Studies investigating its efficacy in reducing the amount of contaminations on healthcare workers are currently limited to small studies, or studies that measured airborne particles and not contaminations on healthcare workers.
What this study adds
In this randomised cross-over study simulating aerosolisation during intubation, the aerosol box reduced droplet and aerosol contaminations on healthcare intubators personal protective equipment (PPE). However, post-doffing contaminations were similarly low between aerosol box and no aerosol box usage.
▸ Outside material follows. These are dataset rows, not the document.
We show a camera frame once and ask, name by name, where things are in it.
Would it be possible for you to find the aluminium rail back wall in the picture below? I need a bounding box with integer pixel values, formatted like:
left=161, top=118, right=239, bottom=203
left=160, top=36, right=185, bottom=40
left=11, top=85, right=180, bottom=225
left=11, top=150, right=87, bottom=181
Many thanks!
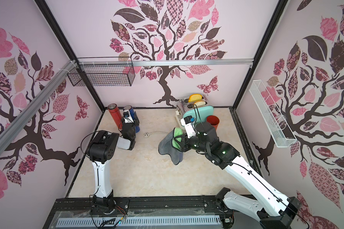
left=79, top=59, right=254, bottom=66

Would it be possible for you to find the black wire basket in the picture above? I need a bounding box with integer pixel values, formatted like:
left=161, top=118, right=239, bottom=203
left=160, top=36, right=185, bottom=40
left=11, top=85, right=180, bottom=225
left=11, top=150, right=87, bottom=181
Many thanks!
left=67, top=56, right=136, bottom=87

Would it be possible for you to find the white slotted cable duct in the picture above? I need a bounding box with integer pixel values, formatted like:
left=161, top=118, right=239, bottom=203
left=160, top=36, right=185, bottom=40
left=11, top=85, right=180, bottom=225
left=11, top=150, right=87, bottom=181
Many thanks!
left=54, top=215, right=221, bottom=229

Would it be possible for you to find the aluminium rail left wall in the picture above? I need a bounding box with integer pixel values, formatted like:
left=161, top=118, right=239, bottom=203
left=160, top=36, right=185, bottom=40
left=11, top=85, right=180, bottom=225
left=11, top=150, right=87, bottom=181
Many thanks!
left=0, top=60, right=76, bottom=155

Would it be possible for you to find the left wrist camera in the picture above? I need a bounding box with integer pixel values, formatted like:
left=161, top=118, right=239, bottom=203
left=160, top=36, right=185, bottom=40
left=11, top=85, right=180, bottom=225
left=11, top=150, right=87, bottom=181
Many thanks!
left=123, top=110, right=135, bottom=124

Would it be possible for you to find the red cup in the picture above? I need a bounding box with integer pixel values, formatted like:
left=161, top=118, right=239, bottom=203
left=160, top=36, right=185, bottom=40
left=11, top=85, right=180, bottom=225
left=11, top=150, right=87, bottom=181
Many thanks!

The increased intubation time and restricted movement when using the aerosol box in our study corroborate prior research.
The aerosol box should be used with caution. Clinicians should consider patient safety risks particularly in difficult airway or severely hypoxic patients, since contamination can be mitigated by proper donning and doffing of PPE.
Since the outbreak of the novel coronavirus disease (COVID-19) in December 2019, healthcare workers around the world have been concerned about its high risk of transmission. COVID-19, caused by SARS-CoV-2, is transmitted primarily through respiratory droplets.1 Appropriate use of personal protective equipment (PPE) can significantly reduce the risk of transmission.2 However, interventions such as airway intubation and mechanical ventilation can potentially generate aerosols of virus-contaminated respiratory secretions.3 4 Aerosols can remain suspended in the air for prolonged periods and traverse larger distances, thus increasing the risk of transmission.5–7
Cases and deaths worldwide have continued to rise, and healthcare workers have been infected.8 9 In the hopes of protecting healthcare workers while performing an intubation, a Taiwanese anaesthetist (HY Lai) designed a transparent plastic box known as the ‘aerosol box’ that can be placed over a patient’s head.10 This box potentially enables physicians to intubate patients while shielding themselves from exposure to viral contamination. Nevertheless, the use of such device may add another layer of complexity to performing airway intubation.11 Furthermore, its benefit as a barrier protection in addition to the use of a standard PPE is not fully known.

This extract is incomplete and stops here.